Justiça limita escolta de Caiado a 4 PMs
Decisão provisória da Justiça goiana corta efetivo de segurança do presidenciável, com multa diária em caso de descumprimento
A Justiça de Goiás determinou nesta segunda-feira, 6, que o presidenciável Ronaldo Caiado (PSD) passe a contar com apenas quatro policiais militares para sua segurança pessoal e a de familiares, número muito inferior aos 51 agentes que compunham o esquema até então.
A decisão, de caráter provisório, partiu do juiz Vinícius Caldas da Gama e Abreu, da 2ª Vara da Fazenda Pública do Estado de Goiás, e prevê multa diária de R$ 10 mil, com teto inicial de R$ 300 mil, caso a determinação não seja cumprida.
Ação por improbidade motivou decisão
A medida atende parcialmente a uma ação por improbidade administrativa movida pelo Ministério Público de Goiás contra Caiado, a ex-primeira-dama Gracinha Caiado e o coronel Marco Aurélio Godinho, secretário-chefe da Casa Militar do estado. Godinho havia assinado portaria que estendia o serviço de segurança a familiares de ex-governadores.
O órgão solicitou ressarcimento ao erário, a declaração de inconstitucionalidade da portaria e a limitação da escolta a quatro agentes, sem extensão aos parentes do ex-governador. O magistrado, no entanto, entendeu que os policiais podem seguir atendendo também a família, desde que o total não ultrapasse quatro integrantes.

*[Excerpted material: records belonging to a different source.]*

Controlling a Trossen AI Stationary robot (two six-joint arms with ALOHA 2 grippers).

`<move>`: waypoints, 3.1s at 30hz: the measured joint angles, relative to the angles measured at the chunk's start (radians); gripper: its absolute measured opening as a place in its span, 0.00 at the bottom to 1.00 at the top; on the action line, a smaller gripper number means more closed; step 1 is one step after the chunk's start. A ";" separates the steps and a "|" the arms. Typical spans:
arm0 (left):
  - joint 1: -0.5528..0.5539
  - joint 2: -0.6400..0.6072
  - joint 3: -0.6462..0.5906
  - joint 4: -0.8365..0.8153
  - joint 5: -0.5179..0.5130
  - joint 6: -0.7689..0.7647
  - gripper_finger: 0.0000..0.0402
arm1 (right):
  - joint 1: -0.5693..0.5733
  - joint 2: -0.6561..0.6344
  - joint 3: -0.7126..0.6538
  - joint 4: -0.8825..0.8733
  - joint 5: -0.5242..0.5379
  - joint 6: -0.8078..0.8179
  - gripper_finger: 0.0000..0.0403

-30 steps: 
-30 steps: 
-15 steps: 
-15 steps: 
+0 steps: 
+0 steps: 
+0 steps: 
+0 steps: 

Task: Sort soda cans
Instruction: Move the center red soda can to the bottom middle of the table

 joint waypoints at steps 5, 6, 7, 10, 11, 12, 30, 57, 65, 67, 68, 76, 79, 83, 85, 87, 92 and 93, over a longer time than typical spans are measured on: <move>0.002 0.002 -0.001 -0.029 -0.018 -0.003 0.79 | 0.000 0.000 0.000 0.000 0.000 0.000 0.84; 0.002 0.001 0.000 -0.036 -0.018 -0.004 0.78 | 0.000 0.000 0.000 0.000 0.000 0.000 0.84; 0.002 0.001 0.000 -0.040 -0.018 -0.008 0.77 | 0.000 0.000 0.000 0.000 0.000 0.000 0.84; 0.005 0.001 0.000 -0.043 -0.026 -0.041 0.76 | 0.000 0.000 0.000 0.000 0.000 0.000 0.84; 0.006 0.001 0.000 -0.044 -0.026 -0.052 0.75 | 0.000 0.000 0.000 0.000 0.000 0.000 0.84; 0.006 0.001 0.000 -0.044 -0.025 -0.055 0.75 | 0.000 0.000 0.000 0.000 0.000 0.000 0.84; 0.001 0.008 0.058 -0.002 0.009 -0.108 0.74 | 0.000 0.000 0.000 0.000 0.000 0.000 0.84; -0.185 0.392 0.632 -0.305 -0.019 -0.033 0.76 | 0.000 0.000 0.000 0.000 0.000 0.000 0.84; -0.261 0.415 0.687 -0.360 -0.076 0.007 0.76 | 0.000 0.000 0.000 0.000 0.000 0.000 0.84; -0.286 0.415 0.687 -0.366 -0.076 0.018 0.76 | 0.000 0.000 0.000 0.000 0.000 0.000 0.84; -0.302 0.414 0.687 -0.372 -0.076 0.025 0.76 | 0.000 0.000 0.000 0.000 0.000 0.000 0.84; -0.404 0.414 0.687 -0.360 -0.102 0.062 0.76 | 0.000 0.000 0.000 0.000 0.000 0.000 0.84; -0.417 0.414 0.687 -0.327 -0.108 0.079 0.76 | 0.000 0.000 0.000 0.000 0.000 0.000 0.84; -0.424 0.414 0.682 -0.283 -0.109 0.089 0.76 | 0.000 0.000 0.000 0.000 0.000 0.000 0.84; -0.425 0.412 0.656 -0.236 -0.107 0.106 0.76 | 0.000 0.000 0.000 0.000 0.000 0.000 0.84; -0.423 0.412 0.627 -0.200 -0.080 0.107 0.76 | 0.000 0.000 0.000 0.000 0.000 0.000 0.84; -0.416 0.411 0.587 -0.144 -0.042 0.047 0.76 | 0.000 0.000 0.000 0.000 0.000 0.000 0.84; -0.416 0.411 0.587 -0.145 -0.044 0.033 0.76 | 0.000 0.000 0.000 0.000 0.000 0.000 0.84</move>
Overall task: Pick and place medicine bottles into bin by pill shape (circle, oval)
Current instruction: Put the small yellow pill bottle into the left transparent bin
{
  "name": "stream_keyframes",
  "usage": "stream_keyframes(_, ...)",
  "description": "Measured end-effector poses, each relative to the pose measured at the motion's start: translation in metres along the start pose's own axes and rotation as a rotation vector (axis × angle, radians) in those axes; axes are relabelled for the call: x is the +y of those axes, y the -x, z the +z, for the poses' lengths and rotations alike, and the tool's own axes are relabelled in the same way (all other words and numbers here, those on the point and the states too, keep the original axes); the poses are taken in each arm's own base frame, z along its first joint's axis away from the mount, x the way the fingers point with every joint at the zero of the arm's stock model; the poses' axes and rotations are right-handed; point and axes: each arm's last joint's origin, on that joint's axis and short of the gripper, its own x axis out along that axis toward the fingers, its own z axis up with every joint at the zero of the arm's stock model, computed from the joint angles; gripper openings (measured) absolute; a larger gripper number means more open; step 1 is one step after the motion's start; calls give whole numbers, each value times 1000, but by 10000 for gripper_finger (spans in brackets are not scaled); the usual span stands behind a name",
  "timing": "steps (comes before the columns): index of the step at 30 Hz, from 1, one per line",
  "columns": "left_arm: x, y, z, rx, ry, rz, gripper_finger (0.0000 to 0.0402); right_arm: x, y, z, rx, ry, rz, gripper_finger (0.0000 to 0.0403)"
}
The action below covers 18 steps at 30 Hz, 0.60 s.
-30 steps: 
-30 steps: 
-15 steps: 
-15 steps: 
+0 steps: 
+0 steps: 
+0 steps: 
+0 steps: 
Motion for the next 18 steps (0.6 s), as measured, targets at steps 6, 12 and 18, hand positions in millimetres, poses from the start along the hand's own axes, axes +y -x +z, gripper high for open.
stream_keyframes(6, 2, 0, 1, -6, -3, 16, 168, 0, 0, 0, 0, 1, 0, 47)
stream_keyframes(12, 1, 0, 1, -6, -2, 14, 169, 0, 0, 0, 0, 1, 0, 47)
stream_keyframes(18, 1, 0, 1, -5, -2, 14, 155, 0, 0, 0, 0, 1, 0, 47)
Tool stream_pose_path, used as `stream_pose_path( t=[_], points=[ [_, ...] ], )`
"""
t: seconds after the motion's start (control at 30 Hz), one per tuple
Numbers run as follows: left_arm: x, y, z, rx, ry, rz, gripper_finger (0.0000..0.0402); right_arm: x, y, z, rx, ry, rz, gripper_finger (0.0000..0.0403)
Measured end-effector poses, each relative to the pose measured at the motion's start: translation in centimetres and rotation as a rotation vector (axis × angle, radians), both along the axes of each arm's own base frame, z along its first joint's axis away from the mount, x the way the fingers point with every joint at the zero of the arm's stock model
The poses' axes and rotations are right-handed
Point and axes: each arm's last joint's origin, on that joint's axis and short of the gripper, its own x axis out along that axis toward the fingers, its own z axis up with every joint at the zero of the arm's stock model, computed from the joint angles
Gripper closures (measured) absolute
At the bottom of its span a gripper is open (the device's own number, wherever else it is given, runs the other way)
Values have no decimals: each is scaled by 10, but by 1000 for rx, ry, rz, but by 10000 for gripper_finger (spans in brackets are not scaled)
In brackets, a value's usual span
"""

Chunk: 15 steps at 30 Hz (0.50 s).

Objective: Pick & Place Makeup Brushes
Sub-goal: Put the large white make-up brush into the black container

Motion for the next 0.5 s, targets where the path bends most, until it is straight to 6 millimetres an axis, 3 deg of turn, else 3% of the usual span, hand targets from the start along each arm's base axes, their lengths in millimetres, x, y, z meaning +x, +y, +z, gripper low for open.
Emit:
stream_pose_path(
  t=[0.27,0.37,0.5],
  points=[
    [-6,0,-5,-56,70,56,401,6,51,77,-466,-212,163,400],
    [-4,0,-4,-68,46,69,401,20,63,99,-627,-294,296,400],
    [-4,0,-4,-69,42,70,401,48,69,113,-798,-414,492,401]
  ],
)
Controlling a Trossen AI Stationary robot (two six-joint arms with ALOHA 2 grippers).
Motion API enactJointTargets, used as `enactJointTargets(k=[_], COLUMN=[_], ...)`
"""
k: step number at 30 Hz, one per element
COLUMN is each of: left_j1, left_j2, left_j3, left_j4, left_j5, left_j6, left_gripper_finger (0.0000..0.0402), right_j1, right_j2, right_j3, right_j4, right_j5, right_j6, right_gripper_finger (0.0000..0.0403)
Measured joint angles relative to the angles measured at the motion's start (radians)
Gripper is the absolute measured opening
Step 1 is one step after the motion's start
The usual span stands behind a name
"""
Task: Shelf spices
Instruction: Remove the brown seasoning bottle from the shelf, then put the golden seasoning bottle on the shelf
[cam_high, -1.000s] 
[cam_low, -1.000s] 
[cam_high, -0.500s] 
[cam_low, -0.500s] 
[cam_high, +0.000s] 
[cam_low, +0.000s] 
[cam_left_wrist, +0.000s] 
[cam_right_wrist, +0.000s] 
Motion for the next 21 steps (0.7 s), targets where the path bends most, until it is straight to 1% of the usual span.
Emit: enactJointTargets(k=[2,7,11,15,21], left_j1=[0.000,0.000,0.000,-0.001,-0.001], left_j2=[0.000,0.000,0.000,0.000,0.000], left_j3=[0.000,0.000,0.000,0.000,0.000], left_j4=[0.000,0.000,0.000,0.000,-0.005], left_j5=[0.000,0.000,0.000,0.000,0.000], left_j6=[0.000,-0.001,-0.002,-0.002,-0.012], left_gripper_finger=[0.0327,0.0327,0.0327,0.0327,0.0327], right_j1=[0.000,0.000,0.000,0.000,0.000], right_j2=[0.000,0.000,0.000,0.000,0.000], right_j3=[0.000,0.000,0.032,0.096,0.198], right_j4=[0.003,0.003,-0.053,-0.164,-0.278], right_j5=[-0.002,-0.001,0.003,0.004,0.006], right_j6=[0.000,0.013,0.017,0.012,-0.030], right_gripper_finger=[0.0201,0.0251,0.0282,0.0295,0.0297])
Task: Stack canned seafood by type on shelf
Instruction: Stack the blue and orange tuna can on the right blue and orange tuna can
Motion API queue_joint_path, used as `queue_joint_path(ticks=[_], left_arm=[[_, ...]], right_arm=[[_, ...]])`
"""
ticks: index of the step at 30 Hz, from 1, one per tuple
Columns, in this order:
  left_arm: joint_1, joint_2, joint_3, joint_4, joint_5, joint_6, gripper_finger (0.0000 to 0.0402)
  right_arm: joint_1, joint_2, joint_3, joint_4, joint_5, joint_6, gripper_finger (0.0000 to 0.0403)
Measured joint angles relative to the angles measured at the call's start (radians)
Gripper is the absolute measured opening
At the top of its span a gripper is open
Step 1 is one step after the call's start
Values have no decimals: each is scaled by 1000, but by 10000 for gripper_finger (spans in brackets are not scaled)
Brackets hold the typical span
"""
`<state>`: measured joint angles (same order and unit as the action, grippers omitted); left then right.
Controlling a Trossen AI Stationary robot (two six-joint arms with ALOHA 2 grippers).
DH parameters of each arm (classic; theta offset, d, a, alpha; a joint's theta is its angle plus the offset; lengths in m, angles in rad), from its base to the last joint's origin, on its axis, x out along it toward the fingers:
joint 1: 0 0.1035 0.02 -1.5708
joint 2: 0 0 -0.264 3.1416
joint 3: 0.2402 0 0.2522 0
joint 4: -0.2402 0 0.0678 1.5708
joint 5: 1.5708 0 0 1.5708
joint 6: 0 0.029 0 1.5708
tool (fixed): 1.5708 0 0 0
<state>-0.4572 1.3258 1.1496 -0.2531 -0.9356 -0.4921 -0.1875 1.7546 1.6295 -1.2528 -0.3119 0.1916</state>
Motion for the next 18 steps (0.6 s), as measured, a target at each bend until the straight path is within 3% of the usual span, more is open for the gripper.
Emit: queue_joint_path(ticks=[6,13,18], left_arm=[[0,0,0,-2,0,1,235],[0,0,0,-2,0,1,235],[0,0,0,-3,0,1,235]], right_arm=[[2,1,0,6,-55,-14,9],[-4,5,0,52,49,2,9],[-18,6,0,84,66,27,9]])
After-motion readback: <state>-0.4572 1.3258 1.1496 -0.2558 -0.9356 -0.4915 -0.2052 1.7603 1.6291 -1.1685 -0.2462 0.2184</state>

Segundo o juiz, ainda que haja lógica em estender a proteção institucional a familiares de ex-governadores, isso não abre espaço para uma estrutura sem limites. Ele escreveu que a extensão do serviço “não significa autorização para estrutura ilimitada, autônoma, cumulativa ou desproporcional” e que deve respeitar critérios de proporcionalidade previstos em lei.
Interpretação do efetivo gera controvérsia
O Estado de Goiás argumentou que o número de quatro agentes previsto na Constituição não deveria ser lido como quatro pessoas fixas e permanentes, mas sim como uma referência que comporta escalas, turnos, descansos e substituições ao longo do tempo.
O juiz rejeitou essa leitura. Para ele, o limite constitucional corresponde a quatro policiais militares disponíveis no total, e não a quatro agentes atuando de forma simultânea. Segundo sua decisão, se houver necessidade de proteger familiares sem a presença do ex-governador, o destacamento deve ocorrer dentro desse mesmo contingente de quatro, sem a criação de equipes paralelas.
O magistrado determinou ainda que o coronel Godinho reorganize a equipe em até cinco dias, prazo no qual a Secretaria de Estado da Casa Militar também deverá apresentar relatório com gastos em diárias, passagens, hospedagens, combustível, veículos e aeronaves vinculados ao serviço prestado a Caiado.
O governo estadual afirma que as medidas adotadas seguem a legislação vigente e não configuram má-fé. Caiado já havia declarado à Folha que a escolta se justifica pelo combate ao crime organizado promovido durante sua gestão como governador.